**DATASET RECORDS**
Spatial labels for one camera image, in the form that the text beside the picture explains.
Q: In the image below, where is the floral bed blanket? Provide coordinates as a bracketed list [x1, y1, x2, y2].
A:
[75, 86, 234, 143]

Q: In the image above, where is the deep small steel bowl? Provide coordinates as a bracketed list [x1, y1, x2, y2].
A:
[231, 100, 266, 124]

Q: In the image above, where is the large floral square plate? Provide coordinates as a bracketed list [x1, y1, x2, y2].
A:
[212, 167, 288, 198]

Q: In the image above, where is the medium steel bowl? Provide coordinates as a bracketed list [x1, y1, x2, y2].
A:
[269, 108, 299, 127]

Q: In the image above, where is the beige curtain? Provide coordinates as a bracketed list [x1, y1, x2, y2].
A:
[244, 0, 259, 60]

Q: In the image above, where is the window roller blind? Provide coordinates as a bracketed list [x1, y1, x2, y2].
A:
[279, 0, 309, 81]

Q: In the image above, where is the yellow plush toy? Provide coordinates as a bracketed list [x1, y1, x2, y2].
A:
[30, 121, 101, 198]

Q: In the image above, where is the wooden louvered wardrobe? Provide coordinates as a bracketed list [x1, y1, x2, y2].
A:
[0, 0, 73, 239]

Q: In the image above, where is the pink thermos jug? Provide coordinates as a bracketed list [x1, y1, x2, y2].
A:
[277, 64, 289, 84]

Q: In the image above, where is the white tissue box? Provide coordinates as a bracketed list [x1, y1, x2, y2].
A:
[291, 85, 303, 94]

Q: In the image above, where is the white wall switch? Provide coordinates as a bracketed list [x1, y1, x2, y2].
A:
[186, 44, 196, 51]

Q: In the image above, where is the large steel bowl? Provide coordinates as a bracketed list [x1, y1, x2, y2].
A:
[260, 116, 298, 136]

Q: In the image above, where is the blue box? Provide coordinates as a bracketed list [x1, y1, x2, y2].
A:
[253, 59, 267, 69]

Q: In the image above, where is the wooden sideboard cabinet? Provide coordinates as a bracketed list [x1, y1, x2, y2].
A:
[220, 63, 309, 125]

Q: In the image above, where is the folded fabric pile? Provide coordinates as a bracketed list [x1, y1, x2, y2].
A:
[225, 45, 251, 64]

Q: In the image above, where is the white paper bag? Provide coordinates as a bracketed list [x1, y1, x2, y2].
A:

**ABOUT THIS TASK**
Once you reach the line that contains "Q: In the image above, where is the folded", print it and every line after it exactly as written, stopping at the last line of the records and adding nothing.

**ANSWER FOR THE TASK**
Q: In the image above, where is the folded fabric pile? Provide coordinates as a bracketed list [x1, y1, x2, y2].
A:
[225, 45, 251, 64]

Q: In the image above, where is the white paper bag? Provide coordinates as a bracketed list [x1, y1, x2, y2].
A:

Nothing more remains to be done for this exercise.